The World was all before them, where to choose
Thir place of rest, and Providence thir guide:
They hand in hand with wandring steps and slow,
Through Eden took thir solitarie way.
Paradise Lost, Book 12, 646-649


 fallingforoctoberandecember: Autumn Hollow on tumblrI was born and raised Evangelical, and as such, I became quite familiar with story of The Fall of Man. Adam and Eve. These names are synonymous with a number of images, including but not limited to: nudity and poorly placed leaves, apples and snakes, and that fated, pretty tree.

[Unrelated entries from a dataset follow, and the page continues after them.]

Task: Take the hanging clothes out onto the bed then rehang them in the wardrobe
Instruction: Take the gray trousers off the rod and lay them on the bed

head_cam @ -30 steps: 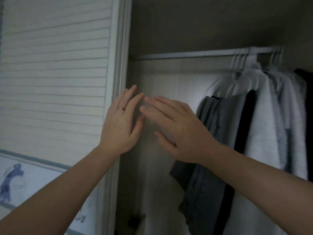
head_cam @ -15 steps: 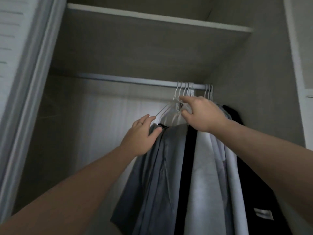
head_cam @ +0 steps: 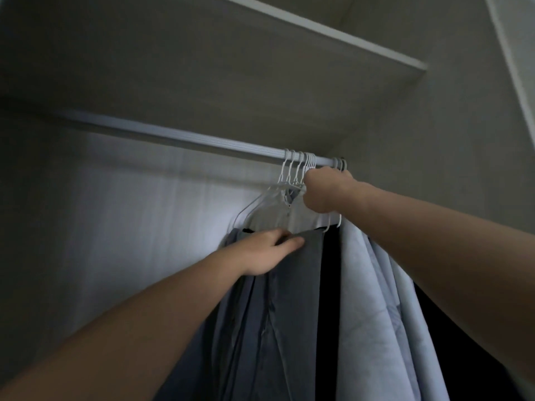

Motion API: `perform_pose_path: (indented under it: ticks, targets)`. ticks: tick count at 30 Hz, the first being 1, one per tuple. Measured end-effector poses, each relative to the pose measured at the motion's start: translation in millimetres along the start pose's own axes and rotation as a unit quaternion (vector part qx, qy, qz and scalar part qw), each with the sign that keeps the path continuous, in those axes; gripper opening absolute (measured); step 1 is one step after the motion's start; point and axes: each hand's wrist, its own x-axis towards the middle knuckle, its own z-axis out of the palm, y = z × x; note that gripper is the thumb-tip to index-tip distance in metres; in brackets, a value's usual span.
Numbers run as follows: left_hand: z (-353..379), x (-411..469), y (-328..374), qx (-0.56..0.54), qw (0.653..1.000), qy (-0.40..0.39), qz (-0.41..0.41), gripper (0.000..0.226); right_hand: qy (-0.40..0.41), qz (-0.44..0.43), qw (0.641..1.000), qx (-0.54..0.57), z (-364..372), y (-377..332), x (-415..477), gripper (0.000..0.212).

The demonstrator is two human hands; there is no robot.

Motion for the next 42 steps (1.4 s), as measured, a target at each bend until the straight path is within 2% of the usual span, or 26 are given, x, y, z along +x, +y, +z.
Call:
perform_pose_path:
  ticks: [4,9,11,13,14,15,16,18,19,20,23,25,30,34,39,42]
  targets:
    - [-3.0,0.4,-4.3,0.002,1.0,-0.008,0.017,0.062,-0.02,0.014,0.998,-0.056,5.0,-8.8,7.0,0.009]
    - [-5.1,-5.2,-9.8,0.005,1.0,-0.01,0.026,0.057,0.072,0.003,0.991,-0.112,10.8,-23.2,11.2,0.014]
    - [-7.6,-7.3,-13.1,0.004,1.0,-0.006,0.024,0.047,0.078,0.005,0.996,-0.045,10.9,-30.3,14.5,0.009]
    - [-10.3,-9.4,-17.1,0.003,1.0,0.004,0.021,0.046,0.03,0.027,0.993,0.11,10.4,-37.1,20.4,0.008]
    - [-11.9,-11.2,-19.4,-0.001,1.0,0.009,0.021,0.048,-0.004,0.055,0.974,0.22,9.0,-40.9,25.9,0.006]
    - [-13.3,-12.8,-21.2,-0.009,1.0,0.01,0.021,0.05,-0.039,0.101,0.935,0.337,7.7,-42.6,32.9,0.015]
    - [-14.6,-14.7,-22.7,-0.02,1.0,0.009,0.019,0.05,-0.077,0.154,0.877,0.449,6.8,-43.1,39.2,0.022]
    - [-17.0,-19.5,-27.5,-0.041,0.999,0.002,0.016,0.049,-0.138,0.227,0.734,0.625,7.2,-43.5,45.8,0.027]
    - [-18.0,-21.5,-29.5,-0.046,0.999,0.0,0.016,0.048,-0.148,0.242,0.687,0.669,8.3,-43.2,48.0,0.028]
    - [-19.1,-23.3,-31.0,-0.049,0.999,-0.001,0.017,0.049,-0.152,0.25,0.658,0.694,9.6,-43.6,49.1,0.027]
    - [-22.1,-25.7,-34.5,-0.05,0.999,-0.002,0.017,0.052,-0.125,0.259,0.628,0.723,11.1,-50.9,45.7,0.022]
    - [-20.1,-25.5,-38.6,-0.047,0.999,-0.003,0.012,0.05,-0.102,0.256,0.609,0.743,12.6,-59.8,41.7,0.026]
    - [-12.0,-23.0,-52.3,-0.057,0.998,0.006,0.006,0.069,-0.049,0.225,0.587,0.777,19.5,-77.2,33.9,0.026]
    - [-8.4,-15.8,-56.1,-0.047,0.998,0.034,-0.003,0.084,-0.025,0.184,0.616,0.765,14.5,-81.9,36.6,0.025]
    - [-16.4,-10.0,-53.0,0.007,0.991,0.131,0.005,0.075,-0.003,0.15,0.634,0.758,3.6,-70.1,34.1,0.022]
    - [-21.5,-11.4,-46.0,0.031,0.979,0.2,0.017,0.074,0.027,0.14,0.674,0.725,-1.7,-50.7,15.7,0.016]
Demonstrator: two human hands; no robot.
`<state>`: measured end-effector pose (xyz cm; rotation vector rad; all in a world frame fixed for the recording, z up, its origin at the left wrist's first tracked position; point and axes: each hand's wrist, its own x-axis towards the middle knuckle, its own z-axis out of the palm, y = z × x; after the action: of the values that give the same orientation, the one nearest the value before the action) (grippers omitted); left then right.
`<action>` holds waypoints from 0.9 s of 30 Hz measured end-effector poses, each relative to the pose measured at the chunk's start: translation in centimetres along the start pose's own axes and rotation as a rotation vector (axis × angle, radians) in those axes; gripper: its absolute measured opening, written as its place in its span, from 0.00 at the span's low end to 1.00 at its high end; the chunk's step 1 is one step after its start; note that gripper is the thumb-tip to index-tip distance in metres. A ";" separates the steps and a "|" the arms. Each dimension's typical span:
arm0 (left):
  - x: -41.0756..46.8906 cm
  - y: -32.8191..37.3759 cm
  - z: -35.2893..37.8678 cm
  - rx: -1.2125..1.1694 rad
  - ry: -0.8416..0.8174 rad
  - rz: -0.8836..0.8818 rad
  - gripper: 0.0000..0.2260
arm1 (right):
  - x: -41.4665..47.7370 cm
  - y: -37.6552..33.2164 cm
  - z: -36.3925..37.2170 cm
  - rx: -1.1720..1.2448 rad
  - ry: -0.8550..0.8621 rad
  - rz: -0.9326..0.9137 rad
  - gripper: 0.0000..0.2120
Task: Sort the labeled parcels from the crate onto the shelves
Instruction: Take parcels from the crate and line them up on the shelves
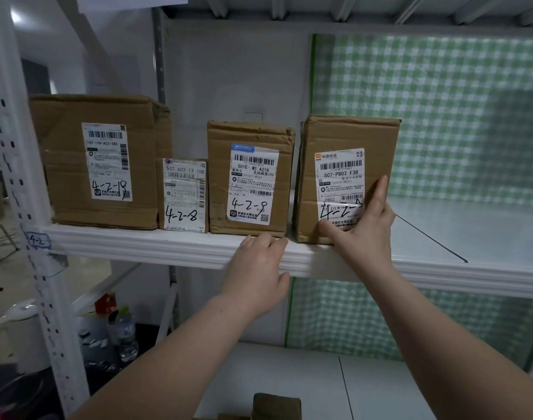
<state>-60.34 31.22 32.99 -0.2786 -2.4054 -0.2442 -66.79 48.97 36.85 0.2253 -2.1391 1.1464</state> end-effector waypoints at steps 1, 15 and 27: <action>0.0 0.0 0.0 0.000 0.005 0.004 0.24 | 0.2 -0.1 0.1 -0.002 -0.003 0.004 0.59; -0.2 0.5 -0.2 0.010 0.025 0.023 0.24 | 0.4 -0.5 1.0 -0.090 -0.038 -0.009 0.60; -0.6 0.6 -0.6 -0.069 -0.041 -0.057 0.25 | -1.2 -0.9 -0.7 -0.024 -0.024 -0.063 0.48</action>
<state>-59.41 31.57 33.10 -0.2487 -2.4507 -0.3506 -65.16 48.85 36.96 0.2954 -2.1495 1.0867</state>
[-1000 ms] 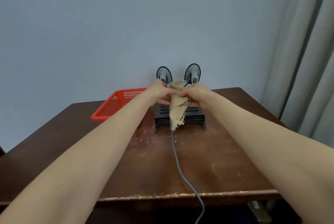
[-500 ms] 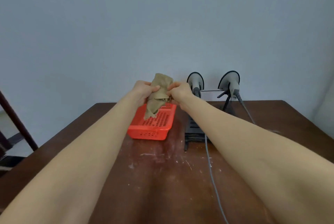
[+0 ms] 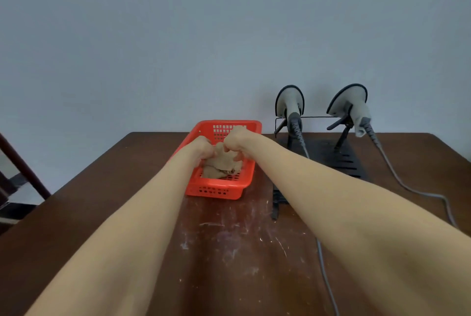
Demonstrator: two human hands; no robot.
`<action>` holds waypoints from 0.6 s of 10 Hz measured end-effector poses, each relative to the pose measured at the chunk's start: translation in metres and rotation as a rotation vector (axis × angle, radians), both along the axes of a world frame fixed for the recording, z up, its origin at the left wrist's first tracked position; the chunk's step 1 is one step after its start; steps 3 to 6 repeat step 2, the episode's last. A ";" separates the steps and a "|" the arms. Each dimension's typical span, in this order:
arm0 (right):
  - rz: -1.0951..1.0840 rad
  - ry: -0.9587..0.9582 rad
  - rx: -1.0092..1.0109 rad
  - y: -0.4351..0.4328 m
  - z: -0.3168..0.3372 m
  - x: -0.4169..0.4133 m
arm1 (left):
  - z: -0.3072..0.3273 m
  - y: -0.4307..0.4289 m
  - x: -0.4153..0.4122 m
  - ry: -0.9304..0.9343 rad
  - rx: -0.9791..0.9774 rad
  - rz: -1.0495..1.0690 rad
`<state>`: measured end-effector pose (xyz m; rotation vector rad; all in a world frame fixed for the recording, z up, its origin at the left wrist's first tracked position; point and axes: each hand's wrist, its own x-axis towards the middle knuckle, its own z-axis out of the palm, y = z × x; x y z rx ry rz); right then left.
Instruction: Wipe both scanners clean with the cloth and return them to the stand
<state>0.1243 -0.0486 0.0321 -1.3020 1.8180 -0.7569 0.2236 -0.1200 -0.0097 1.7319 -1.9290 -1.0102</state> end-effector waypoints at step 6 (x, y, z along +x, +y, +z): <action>-0.154 -0.042 -0.191 -0.002 0.000 -0.003 | 0.017 0.000 -0.010 0.089 -0.193 0.009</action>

This story frightened something in the core of my little humanity, each time I watched those Sunday-school Teacher’s hands place felted characters upon the board. I can still remember the yellowed walls of the church basement, the smell of dust bunnies and old carpet. I remember the long walk upstairs, back to the world of adults, wherein I spent each step wondering if I needed to hide from God. I became more petrified, each time I heard the story, that I’d already done myself in. Sinners are exiled. This, the lesson.

So, I began to see myself as exiled. Anywhere I went, I felt alone. When they taught us about Eden, they didn’t teach us about grace. When they taught us how we fell, they didn’t tell us we would be able to get back up. It was humanity’s fault, after all, and they deserved what they got. Had Eve simply chosen contentment! Had Adam shown self-control! If they had been perfect, the perfection they had once laid claim to, would still be theirs. God would still love them enough to keep them close. The moral became my mantra: don’t lose Eden, sinner.

I guess we all have our own version of loneliness, and mine came from this striving; this longing to return to a place I knew I could never get to. The trouble is, Idealism only seems cute. In truth, the Idealist survives on something that doesn’t exist. Perfect Peace doesn’t happen, and if it does, it doesn’t last, which only exacerbates my feelings. Nevertheless, I involuntarily strive for it. This is a terrible cycle, and it’s never worked. Eden, or what it has become for me, remains endlessly out of reach.

But Eden is already gone, isn’t it.  I cannot find it in my circumstances, and I know now I’m not supposed to. Sometimes I think I find it, like tiny threads in the chaos.  They vanish just as quickly. So I sit, to myself, think on that little bit of grace, what it felt like. Perpetually, goodness leaves. I’d rage at the loss, but rage is purely isolating. But then again, so is everything outside the garden.


The sacred shows up in gasps. To the lucky, to the blessed, to those who call themselves chosen; the sacred stays. The rest of us seek out wholeness in any way we can find it, by pretending we know how to love, or how to receive it. We, the wicked, hold on to what we can in a wicked world, and we do our best.

Perhaps, for the first time, I am truly leaving Eden. I've got my hand in a hand and my eye on Providence, and all the world before me.